WHAT YOU SHOULD DO => Look below for the line with "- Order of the" and the line with "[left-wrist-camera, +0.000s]"; repeat exactly those two lines and all lines between them, but no pictures.
*** DATA RECORDS ***
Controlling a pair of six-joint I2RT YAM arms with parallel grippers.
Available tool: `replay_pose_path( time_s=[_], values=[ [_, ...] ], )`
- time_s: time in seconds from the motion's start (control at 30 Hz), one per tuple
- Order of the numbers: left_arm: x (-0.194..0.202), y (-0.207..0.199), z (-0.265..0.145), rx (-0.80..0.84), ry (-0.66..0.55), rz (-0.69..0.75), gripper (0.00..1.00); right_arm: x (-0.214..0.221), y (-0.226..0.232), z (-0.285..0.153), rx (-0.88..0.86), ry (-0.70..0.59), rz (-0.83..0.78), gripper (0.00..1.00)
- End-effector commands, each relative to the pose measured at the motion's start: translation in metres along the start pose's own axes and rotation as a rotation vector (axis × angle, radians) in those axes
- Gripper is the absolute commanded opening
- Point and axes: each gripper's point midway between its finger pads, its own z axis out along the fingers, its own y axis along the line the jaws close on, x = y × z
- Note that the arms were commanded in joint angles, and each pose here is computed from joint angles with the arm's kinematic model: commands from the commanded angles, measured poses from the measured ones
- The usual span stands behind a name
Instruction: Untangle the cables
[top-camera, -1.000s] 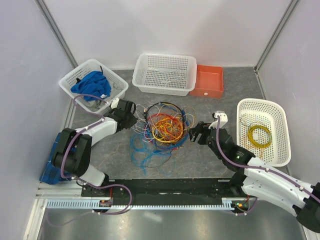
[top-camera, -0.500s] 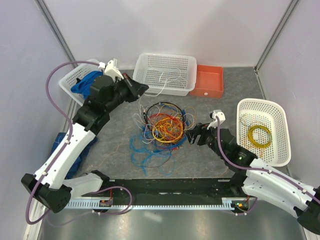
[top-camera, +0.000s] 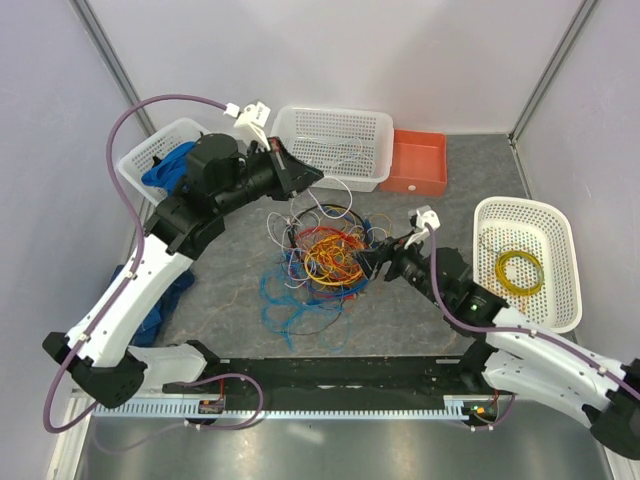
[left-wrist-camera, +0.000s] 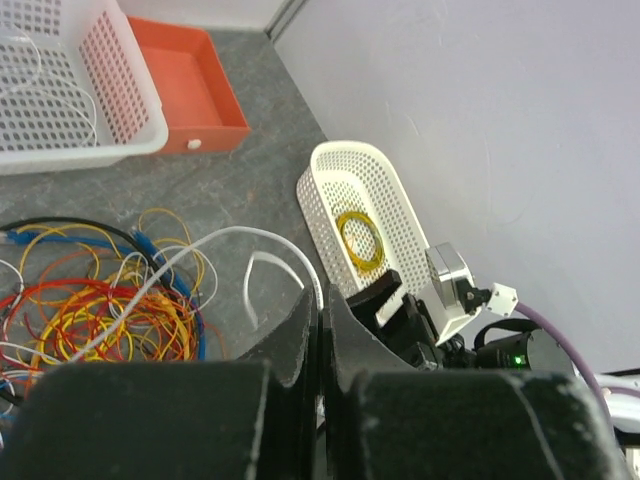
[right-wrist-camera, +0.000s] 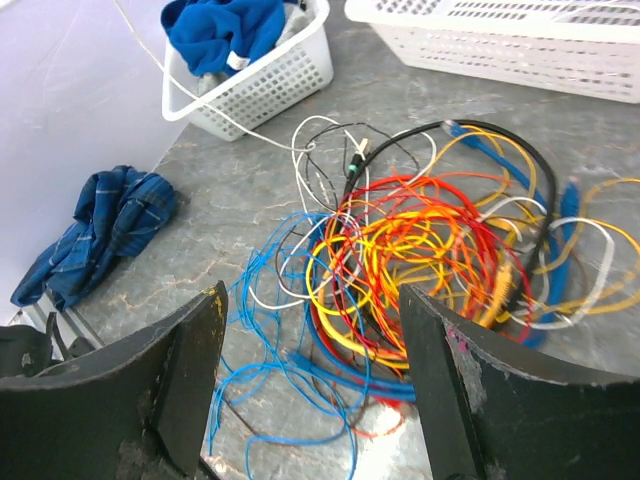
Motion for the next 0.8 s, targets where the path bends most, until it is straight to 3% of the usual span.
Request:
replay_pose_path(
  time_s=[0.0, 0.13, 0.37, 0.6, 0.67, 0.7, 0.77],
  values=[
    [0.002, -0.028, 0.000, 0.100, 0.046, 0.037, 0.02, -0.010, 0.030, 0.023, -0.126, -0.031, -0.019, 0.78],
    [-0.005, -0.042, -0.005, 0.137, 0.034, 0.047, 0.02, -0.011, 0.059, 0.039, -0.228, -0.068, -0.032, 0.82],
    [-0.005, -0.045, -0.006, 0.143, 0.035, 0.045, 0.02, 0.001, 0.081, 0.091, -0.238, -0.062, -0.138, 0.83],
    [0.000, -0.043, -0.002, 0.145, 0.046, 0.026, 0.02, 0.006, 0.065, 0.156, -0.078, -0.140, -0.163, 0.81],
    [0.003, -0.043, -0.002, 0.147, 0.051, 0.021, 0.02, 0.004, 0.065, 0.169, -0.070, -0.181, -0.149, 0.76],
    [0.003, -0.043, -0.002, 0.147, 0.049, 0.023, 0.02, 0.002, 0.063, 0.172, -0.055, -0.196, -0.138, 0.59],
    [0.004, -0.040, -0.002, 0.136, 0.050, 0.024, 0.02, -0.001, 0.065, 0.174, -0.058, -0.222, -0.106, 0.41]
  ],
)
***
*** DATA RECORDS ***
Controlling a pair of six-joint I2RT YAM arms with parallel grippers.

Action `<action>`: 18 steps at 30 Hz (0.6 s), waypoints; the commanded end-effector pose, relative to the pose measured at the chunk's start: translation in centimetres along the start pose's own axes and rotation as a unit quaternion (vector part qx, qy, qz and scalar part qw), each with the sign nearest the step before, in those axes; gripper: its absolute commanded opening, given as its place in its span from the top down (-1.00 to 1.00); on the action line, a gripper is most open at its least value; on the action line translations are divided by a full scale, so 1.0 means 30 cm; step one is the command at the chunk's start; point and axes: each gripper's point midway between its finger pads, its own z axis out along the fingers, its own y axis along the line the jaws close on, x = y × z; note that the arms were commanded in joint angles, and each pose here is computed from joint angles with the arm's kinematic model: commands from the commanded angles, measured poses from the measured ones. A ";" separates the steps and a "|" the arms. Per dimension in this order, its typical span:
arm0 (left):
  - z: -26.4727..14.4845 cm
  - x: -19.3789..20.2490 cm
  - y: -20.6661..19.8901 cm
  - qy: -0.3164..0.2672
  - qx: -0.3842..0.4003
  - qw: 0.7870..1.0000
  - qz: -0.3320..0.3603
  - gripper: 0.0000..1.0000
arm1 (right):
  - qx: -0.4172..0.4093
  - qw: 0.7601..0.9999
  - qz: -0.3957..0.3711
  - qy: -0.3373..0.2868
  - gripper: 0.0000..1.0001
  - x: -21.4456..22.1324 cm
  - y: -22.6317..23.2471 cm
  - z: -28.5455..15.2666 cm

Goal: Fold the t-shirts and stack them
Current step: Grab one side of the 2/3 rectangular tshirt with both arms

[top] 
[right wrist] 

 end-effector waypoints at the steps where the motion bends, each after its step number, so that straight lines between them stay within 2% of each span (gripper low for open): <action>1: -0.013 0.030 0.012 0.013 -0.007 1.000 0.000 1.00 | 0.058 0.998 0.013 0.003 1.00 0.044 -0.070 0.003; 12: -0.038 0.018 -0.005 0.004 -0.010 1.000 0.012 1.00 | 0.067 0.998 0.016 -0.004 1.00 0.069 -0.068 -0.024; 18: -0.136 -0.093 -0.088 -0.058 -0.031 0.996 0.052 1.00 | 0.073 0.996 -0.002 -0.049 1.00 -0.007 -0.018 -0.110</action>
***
EXERCISE SOLUTION =>
- Order of the numbers: left_arm: x (-0.194..0.202), y (-0.207..0.199), z (-0.265..0.145), rx (-0.80..0.84), ry (-0.66..0.55), rz (-0.69..0.75), gripper (0.00..1.00); right_arm: x (-0.214..0.221), y (-0.226..0.232), z (-0.285..0.153), rx (-0.88..0.86), ry (-0.70..0.59), rz (-0.83..0.78), gripper (0.00..1.00)
- End-effector commands, each relative to the pose measured at the motion's start: translation in metres along the start pose's own axes and rotation as a rotation vector (axis × angle, radians) in those axes
- Gripper is the absolute commanded opening
- Point and axes: each gripper's point midway between its finger pads, its own z axis out along the fingers, its own y axis along the line the jaws close on, x = y × z
- Note that the arms were commanded in joint angles, and each pose here is computed from joint angles with the arm's kinematic model: commands from the commanded angles, measured poses from the measured ones
- The usual span stands behind a name
Instruction: Untangle the cables
[top-camera, -1.000s] 
[top-camera, -0.500s] 
[top-camera, +0.000s] 
[left-wrist-camera, +0.000s] 

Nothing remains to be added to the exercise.